**Problem requirements:** If a line below contains "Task", count it. Report the final total and nothing more.
───── The data ─────
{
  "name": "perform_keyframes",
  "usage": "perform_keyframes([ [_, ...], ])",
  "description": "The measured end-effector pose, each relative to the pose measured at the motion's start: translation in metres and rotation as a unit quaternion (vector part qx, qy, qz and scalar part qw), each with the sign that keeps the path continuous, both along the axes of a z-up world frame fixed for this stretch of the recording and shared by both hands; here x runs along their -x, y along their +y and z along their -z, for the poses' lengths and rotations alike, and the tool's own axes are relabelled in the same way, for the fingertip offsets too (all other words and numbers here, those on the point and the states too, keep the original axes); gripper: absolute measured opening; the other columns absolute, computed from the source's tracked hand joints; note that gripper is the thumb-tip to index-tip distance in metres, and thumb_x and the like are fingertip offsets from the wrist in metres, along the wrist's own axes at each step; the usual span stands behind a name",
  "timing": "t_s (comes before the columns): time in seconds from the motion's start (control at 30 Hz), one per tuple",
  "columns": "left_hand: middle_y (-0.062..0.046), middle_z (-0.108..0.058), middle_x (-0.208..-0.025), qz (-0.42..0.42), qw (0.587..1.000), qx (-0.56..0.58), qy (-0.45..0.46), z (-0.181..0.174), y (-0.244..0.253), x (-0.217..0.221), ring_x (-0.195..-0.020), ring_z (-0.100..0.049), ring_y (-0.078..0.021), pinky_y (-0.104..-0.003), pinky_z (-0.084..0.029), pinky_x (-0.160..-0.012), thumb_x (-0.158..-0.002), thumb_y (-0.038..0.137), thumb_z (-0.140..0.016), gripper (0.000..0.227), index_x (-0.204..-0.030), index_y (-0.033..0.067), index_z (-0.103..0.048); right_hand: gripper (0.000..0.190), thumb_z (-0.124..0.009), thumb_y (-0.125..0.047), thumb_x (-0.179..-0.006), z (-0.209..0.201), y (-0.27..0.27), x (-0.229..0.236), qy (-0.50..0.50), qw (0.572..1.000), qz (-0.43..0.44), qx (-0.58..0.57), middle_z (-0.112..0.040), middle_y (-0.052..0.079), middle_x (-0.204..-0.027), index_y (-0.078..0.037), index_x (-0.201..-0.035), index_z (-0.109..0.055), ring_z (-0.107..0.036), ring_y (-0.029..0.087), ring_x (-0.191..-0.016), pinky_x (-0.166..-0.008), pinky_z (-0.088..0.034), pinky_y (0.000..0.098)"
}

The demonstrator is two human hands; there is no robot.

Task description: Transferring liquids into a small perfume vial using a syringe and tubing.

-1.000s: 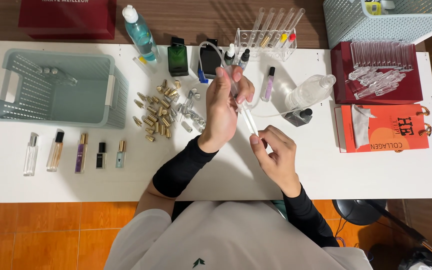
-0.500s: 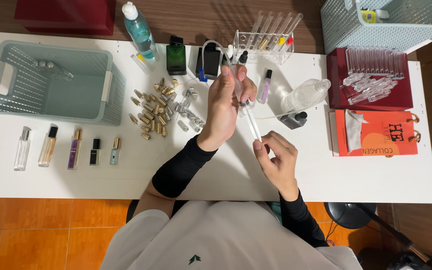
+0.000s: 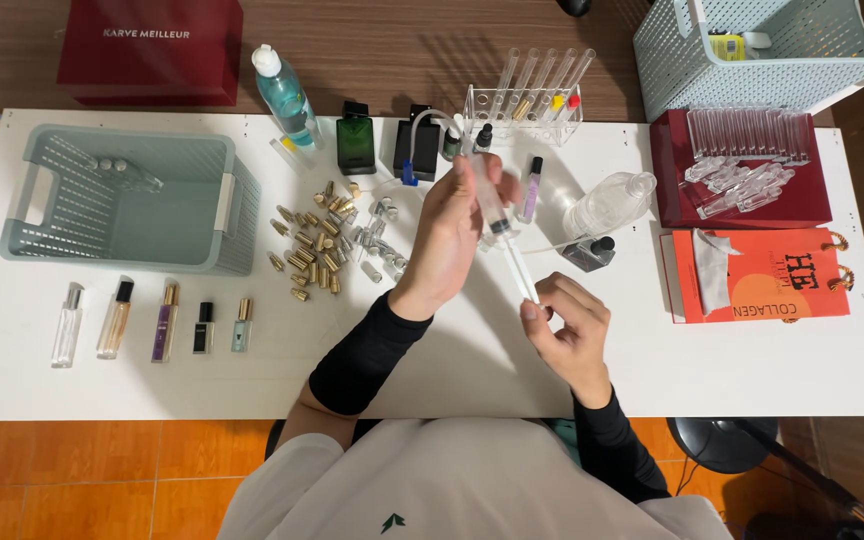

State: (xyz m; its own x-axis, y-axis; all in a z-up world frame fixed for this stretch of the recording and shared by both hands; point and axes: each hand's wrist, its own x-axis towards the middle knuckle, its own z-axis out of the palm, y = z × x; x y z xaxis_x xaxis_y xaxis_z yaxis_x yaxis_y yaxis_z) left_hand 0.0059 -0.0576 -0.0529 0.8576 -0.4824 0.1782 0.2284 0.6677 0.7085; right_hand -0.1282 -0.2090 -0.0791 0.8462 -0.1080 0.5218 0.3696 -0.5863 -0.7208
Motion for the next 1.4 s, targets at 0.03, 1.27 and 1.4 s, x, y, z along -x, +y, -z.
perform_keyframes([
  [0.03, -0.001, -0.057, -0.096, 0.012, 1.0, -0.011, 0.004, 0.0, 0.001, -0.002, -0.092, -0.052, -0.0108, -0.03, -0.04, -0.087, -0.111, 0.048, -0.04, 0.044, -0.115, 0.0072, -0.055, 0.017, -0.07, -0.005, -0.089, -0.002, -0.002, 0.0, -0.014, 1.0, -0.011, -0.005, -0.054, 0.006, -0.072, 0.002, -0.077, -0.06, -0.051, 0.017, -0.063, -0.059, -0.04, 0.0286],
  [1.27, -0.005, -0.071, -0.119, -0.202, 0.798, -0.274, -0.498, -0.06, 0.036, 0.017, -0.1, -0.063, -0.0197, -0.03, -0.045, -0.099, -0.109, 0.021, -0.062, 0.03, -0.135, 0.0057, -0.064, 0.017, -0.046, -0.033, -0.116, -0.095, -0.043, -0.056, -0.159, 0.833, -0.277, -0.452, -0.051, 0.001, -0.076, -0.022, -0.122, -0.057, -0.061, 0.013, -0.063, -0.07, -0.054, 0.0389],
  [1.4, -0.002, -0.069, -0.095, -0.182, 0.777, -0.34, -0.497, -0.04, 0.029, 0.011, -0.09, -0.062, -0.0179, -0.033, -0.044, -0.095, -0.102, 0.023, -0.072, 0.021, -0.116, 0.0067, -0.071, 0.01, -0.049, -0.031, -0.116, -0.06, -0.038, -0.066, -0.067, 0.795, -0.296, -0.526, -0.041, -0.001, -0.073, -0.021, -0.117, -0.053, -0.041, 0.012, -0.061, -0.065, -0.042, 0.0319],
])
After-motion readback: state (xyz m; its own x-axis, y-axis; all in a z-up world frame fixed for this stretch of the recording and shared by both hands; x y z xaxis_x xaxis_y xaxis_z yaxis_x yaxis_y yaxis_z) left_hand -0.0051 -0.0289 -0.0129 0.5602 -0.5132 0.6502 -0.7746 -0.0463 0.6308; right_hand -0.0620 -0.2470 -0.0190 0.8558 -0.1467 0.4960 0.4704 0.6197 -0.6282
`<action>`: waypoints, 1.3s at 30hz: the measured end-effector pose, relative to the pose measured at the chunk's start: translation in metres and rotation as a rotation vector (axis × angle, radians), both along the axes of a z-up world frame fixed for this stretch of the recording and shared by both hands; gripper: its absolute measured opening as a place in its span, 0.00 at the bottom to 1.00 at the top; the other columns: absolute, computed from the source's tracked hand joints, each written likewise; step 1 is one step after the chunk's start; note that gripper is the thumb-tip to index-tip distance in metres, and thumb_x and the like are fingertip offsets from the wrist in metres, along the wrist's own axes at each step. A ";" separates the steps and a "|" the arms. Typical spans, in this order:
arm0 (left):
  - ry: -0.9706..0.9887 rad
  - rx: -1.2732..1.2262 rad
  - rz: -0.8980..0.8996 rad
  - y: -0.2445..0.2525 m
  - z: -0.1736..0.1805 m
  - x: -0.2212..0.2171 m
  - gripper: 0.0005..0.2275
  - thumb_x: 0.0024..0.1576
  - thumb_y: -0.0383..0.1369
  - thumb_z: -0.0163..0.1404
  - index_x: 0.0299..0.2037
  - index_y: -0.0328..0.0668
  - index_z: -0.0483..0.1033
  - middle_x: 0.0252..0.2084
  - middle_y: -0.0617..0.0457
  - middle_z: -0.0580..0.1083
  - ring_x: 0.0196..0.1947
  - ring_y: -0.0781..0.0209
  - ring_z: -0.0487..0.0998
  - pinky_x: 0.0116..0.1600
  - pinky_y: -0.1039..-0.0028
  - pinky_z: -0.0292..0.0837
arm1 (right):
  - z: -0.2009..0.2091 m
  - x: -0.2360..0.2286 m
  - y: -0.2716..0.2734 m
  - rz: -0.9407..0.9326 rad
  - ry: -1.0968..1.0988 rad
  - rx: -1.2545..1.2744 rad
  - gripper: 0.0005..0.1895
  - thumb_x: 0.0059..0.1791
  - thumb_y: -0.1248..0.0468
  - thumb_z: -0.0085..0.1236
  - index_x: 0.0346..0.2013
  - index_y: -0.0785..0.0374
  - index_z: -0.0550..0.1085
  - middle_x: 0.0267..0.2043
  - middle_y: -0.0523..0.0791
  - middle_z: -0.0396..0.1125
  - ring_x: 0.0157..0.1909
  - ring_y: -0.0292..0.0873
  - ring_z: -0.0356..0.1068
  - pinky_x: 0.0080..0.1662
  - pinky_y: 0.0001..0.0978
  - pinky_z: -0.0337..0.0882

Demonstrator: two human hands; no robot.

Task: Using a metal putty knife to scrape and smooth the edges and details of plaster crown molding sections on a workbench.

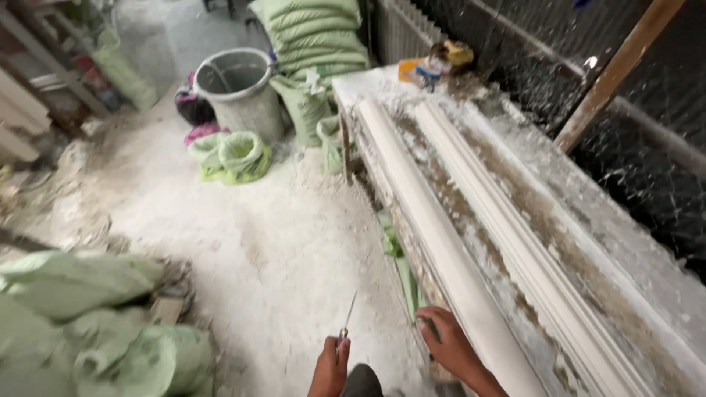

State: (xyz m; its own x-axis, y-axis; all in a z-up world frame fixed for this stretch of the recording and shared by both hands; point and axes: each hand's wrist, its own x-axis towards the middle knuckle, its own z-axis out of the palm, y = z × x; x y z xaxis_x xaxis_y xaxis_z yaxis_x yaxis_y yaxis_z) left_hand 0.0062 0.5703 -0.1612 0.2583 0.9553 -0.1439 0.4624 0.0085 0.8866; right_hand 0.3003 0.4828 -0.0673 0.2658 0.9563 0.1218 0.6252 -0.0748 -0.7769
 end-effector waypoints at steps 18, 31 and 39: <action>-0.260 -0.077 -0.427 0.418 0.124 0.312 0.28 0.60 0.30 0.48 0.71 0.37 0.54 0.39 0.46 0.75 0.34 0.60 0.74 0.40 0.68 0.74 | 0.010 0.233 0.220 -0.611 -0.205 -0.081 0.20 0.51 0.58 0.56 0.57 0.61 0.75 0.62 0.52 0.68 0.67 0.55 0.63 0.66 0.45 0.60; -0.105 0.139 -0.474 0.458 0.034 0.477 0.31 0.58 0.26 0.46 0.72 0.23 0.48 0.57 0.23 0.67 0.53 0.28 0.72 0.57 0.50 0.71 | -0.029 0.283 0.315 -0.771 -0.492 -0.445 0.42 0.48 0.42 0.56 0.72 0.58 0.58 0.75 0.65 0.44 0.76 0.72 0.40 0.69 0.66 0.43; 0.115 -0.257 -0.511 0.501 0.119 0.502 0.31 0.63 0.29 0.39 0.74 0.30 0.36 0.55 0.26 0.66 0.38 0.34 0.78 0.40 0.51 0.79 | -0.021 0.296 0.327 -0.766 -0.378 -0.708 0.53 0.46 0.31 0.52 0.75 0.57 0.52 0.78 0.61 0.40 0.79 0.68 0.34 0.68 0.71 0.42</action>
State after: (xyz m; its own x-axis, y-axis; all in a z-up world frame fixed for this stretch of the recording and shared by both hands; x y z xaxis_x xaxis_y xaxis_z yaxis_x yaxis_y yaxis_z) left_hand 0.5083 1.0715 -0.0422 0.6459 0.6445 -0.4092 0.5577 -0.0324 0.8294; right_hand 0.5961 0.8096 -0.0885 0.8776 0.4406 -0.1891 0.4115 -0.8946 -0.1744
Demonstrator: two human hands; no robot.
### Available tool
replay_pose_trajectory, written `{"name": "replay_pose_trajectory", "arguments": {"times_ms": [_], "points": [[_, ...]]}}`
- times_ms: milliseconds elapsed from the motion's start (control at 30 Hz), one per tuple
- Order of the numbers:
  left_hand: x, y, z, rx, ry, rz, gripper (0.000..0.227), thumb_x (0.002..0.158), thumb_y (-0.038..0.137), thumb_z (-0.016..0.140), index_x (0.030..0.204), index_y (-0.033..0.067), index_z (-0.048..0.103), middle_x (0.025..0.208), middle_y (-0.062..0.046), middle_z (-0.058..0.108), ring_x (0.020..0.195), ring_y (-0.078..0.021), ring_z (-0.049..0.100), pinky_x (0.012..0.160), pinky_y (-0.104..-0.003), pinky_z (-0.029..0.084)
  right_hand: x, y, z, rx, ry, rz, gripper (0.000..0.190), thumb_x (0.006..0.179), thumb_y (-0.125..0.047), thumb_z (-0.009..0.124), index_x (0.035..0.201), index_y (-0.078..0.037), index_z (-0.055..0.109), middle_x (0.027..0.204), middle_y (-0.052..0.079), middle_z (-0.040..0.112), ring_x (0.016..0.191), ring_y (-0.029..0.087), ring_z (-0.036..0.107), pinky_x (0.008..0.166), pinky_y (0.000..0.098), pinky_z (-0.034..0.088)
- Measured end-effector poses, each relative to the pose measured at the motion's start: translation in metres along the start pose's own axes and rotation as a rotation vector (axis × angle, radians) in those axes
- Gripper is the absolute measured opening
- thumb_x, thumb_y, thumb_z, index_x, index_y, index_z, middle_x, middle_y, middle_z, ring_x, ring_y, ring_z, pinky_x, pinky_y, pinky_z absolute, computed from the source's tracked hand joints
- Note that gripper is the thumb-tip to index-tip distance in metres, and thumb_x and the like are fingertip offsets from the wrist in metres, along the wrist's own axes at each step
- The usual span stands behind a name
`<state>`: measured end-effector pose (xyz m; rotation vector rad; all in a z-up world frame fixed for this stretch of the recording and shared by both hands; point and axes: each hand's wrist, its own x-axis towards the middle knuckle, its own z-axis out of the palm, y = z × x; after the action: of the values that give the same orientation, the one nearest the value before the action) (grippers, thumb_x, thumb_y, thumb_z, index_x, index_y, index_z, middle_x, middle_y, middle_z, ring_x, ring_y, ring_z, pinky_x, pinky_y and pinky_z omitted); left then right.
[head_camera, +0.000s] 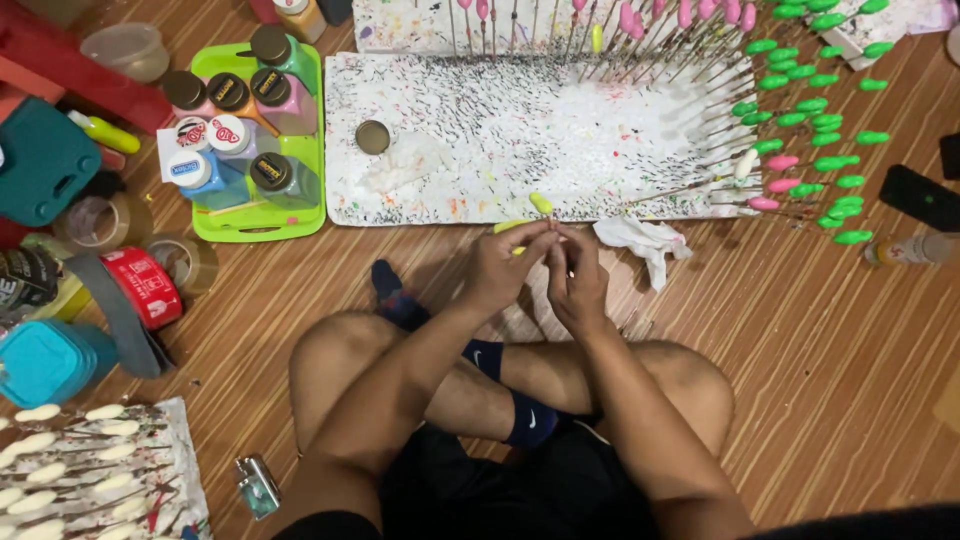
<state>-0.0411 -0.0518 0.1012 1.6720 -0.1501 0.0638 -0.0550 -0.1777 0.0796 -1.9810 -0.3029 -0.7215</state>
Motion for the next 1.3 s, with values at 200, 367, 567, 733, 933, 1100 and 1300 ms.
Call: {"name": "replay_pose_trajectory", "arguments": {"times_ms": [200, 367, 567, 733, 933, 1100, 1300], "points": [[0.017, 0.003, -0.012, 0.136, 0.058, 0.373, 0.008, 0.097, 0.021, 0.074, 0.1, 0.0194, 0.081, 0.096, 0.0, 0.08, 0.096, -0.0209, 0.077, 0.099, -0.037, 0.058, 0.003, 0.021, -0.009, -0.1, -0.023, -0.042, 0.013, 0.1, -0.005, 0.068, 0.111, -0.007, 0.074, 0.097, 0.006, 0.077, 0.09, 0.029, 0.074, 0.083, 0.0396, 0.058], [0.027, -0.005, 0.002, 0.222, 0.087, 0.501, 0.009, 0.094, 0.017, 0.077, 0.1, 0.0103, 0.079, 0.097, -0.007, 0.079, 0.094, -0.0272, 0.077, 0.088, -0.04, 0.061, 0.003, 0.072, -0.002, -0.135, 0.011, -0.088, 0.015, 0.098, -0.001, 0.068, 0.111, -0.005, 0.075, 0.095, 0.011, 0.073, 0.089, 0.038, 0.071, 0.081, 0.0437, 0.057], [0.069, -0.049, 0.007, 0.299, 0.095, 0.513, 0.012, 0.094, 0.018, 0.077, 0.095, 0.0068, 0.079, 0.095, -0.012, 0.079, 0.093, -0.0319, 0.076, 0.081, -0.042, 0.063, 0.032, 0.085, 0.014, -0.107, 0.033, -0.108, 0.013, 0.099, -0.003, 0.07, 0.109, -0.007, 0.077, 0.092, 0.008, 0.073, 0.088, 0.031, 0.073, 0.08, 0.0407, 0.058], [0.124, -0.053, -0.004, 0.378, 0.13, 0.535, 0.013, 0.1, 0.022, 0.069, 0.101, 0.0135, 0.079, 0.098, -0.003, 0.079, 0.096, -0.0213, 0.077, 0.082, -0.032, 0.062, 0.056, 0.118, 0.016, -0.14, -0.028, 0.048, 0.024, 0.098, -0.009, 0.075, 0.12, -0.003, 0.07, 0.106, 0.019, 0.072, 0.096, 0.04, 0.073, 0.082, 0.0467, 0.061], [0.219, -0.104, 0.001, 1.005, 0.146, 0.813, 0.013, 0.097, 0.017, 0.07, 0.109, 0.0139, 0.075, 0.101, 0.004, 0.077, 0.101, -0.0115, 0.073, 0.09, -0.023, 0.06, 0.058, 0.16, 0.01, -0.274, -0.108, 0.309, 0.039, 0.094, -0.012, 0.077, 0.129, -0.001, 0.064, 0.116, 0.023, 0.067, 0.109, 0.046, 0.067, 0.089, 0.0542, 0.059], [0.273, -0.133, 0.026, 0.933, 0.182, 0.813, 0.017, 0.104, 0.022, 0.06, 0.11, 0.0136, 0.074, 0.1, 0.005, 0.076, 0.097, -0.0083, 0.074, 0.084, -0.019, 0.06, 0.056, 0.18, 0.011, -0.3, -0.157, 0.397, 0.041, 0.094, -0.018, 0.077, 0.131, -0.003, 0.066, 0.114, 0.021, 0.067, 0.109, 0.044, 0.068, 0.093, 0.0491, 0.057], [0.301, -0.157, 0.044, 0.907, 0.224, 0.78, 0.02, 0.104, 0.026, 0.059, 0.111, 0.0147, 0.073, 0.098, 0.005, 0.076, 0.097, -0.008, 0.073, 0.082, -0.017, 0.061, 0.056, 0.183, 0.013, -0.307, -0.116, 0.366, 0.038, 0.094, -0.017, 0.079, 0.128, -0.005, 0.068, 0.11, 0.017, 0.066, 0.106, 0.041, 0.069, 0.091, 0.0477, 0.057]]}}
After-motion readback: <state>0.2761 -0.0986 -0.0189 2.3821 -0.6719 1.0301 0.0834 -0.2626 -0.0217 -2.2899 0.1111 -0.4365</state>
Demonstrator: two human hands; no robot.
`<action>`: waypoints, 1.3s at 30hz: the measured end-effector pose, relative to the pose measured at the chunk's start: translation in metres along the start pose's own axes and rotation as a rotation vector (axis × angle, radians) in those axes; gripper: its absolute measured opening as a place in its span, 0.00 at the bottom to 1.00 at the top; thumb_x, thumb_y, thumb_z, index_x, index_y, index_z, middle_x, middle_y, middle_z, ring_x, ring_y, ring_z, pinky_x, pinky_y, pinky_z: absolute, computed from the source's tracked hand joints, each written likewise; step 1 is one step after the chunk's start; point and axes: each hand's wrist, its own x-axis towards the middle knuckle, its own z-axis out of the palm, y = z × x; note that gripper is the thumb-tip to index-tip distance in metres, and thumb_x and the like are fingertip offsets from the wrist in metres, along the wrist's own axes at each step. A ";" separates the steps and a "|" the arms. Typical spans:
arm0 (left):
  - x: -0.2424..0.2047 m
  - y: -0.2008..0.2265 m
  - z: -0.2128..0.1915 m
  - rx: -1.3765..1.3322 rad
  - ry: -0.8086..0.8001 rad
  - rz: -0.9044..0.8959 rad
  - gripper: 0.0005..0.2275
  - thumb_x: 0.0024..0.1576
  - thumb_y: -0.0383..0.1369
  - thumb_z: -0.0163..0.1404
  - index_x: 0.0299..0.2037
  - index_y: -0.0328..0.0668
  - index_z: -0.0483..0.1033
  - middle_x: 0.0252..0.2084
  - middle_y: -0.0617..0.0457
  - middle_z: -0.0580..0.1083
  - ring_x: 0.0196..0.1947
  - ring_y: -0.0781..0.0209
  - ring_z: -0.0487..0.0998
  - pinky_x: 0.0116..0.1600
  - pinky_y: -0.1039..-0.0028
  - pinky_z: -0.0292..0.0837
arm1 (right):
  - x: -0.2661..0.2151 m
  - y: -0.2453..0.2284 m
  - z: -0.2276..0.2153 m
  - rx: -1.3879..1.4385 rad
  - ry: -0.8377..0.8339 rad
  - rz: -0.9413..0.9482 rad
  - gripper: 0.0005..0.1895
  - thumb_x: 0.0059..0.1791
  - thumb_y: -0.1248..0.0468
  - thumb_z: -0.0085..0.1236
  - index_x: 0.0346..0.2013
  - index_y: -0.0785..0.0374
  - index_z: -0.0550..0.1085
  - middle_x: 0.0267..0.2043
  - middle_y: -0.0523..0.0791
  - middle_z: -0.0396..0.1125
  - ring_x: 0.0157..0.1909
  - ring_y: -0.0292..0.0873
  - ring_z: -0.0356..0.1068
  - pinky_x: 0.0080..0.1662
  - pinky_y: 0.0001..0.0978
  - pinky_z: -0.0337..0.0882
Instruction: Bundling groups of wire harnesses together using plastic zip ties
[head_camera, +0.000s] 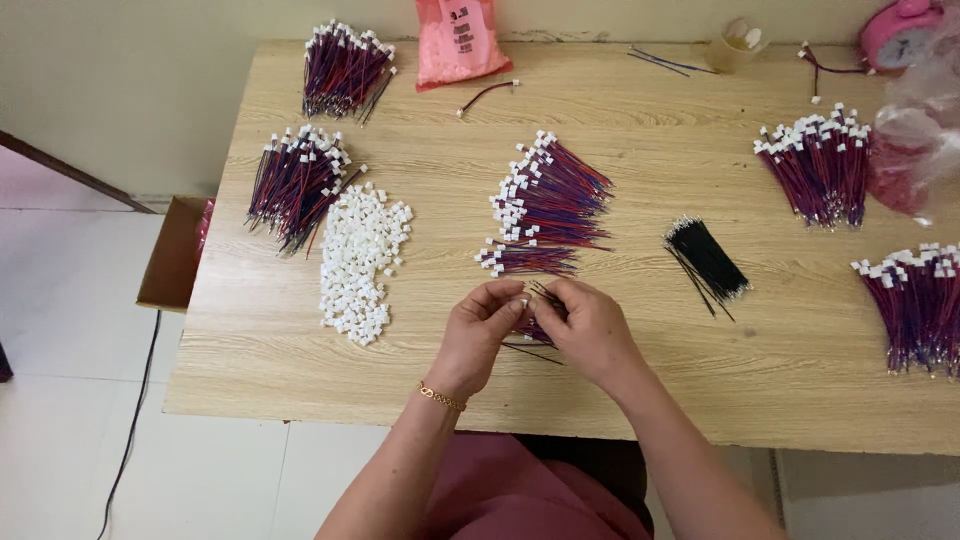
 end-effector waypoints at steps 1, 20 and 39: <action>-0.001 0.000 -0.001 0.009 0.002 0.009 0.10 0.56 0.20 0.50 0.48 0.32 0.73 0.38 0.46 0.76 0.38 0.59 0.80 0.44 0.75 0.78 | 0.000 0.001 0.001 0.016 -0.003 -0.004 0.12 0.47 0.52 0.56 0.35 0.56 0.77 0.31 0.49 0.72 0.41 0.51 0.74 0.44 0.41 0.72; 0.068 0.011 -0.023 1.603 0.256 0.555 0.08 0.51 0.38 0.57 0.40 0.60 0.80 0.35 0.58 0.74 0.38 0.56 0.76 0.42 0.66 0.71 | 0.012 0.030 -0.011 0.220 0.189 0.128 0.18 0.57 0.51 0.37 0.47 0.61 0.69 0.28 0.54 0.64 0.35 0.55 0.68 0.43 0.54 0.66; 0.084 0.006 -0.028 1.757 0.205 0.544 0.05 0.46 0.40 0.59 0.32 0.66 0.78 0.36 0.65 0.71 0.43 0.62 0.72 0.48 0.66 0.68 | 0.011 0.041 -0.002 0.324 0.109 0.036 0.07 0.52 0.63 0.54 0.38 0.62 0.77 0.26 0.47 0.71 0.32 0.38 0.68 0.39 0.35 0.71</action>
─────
**Solution below:** 2